What is being asked
Beginning at the line that contains "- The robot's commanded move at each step", reproduce the entries below exactly, ending with the line that contains "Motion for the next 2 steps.". Omit each picture.

──────── Input for this task

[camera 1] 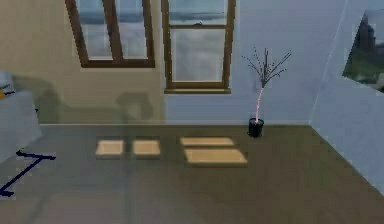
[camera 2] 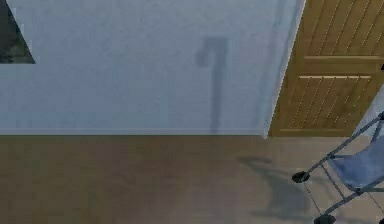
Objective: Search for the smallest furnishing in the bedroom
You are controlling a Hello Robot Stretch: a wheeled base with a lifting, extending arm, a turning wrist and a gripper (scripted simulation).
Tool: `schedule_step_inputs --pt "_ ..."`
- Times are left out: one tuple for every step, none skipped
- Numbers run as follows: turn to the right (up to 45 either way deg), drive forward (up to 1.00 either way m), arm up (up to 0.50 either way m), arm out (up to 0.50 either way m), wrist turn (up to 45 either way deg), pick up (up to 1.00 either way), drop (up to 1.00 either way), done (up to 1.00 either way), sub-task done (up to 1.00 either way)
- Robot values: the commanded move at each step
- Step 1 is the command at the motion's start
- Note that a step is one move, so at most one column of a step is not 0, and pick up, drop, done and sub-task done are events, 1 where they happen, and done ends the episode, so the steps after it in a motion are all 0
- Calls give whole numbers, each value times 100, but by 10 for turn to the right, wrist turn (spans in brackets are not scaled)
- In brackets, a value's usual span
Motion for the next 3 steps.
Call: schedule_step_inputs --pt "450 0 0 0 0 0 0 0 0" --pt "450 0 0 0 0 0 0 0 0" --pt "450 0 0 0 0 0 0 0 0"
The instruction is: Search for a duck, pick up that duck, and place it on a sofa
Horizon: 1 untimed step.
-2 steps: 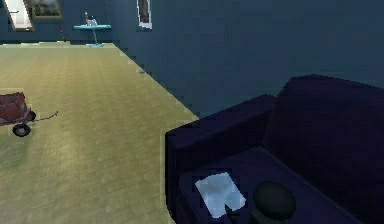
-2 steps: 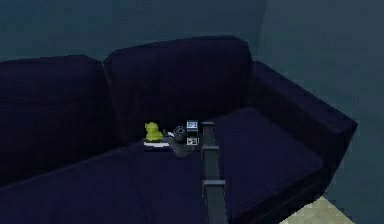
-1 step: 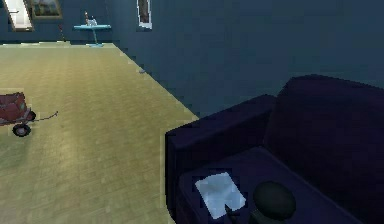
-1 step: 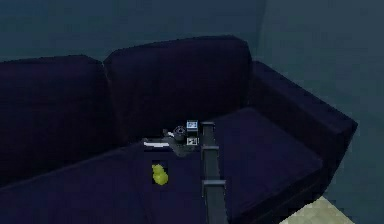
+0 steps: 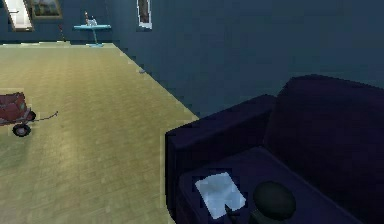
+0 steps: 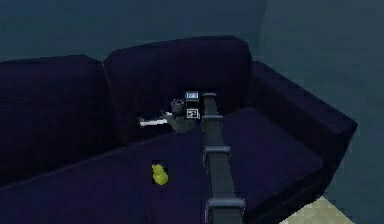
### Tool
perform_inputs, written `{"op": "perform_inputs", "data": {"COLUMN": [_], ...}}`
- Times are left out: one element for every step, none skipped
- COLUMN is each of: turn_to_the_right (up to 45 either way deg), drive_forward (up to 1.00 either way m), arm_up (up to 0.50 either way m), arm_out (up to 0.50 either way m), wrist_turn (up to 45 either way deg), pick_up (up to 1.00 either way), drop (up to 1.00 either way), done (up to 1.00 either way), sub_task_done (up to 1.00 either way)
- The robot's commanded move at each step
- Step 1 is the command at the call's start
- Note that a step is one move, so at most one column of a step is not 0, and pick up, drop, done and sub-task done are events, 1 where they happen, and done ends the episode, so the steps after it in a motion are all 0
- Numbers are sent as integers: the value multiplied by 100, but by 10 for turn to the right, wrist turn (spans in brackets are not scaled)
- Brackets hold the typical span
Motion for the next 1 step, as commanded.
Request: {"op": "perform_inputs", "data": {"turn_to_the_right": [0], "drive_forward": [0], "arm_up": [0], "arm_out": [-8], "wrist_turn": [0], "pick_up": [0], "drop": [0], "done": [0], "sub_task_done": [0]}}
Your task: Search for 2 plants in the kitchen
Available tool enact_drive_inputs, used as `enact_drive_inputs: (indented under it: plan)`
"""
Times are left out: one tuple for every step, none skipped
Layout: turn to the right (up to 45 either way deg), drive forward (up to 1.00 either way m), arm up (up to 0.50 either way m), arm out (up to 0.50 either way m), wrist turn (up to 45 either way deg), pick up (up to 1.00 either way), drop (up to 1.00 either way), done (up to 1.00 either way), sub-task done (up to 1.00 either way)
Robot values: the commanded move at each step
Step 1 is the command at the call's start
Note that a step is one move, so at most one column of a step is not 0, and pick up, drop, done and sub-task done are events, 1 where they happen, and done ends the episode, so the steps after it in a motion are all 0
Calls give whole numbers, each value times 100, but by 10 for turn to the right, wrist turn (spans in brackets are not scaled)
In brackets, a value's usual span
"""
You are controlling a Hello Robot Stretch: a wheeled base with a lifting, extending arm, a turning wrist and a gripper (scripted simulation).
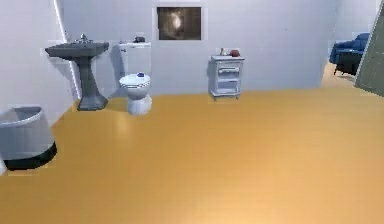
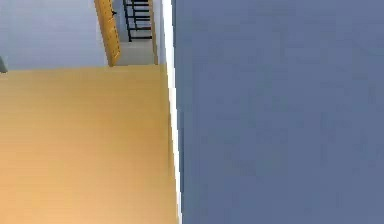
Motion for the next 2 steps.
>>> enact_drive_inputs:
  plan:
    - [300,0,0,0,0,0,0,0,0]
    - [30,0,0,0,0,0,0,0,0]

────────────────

Result
- The robot's commanded move at each step
- Step 1 is the command at the call's start
- Note that a step is one move, so at most one column of a step is not 0, and pick up, drop, done and sub-task done are events, 1 where they happen, and done ends the episode, so the steps after it in a motion are all 0
- Numbers are sent as integers: the value multiplied by 100, but by 10 for turn to the right, wrist turn (spans in brackets are not scaled)
- Brackets hold the typical span
Motion for the next 1 step, as commanded.
Request: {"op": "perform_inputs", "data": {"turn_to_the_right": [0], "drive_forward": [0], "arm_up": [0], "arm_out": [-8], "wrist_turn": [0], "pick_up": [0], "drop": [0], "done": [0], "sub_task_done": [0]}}
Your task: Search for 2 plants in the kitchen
Available tool enact_drive_inputs, used as `enact_drive_inputs: (indented under it: plan)`
"""
Times are left out: one tuple for every step, none skipped
Layout: turn to the right (up to 45 either way deg), drive forward (up to 1.00 either way m), arm up (up to 0.50 either way m), arm out (up to 0.50 either way m), wrist turn (up to 45 either way deg), pick up (up to 1.00 either way), drop (up to 1.00 either way), done (up to 1.00 either way), sub-task done (up to 1.00 either way)
Robot values: the commanded move at each step
Step 1 is the command at the call's start
Note that a step is one move, so at most one column of a step is not 0, and pick up, drop, done and sub-task done are events, 1 where they happen, and done ends the episode, so the steps after it in a motion are all 0
Calls give whole numbers, each value times 100, but by 10 for turn to the right, wrist turn (spans in brackets are not scaled)
In brackets, a value's usual span
"""
You are controlling a Hello Robot Stretch: a wheeled base with a lifting, extending arm, a turning wrist and a gripper (scripted simulation).
Motion for the next 2 steps.

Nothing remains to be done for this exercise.